The Objectivist ethics holds that human good does not require human sacrifices and cannot be achieved by the sacrifice of anyone to anyone.


Having completed her foundation of epistemology (how do I as a human gain knowledge) and ethics (how do I choose and act as a human), Miss Rand then follows with man in the social context. She provides the values that an individual gains from living with others -- and what are the proper and improper means of dealing with another. This then naturally flows explicitly into her thoughts on politics.

Note that many readers of "Atlas Shrugged" focus upon Miss Rand's politics -- either praising or damning them. To both I say, "Please shift your focus". Miss Rand was not primarily a political analyst, nor a prophet, nor a strike organizer. She was a philosopher-novelist with an integrated system of thought -- of which politics was a consequence of her foundation of metaphysics, epistemology, and ethics. As Miss Rand was fond of saying, "Check your premises". Her premises did not begin with politics.
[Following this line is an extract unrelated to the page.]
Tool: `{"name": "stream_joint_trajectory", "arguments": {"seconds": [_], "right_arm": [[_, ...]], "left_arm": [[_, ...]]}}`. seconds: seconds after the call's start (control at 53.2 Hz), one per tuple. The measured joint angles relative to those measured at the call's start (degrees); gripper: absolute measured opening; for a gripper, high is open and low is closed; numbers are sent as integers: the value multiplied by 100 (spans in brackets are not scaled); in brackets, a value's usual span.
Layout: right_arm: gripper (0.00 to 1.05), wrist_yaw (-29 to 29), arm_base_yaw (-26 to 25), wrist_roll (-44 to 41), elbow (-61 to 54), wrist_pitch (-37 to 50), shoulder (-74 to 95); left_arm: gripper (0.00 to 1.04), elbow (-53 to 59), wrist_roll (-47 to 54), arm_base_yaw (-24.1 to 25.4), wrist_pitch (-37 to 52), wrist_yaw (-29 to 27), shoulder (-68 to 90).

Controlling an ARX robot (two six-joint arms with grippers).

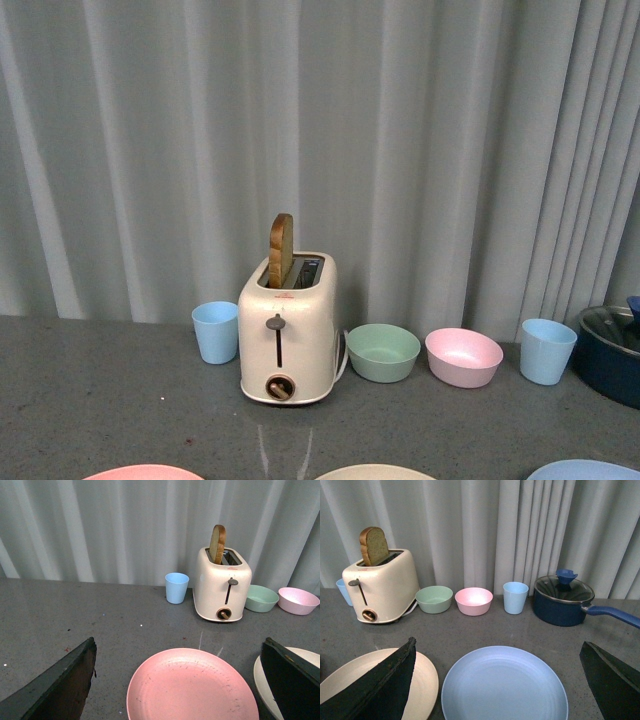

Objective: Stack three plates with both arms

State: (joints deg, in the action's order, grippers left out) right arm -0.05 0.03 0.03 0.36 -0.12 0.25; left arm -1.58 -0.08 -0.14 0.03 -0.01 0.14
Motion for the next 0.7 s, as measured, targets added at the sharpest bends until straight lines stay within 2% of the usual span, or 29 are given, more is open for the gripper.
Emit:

Miss Rand's "The Objectivist Ethics" provides us with a complete view of how and why a human gains knowledge, how (and why) he or she should act on that knowledge, and how we should act with others (and why). She not only identifies "why the world is now collapsing to a lower and ever lower rung of hell", she provides the antidote. It is yours for the taking -- not to save the world, but rather for your ultimate value -- your life. "The Objectivist Ethics" is a remarkable essay -- for its content, explicitness, structure, and completeness.

And this brings us back full circle -- to exalted moments. When she wrote of exalted moments, she stated "that happiness matters". "The Objectivist Ethics" addresses this in more detail:

The maintenance of life and the pursuit of happiness are not two separate issues. To hold one’s own life as one’s ultimate value, and one’s own happiness as one’s highest purpose are two aspects of the same achievement. Existentially, the activity of pursuing rational goals is the activity of maintaining one’s life; psychologically, its result, reward and concomitant is an emotional state of happiness. It is by experiencing happiness that one lives one’s life, in any hour, year or the whole of it. And when one experiences the kind of pure happiness that is an end in itself—the kind that makes one think: “This is worth living for”—what one is greeting and affirming in emotional terms is the metaphysical fact that life is an end in itself.


May you live for the sake of exalted moments!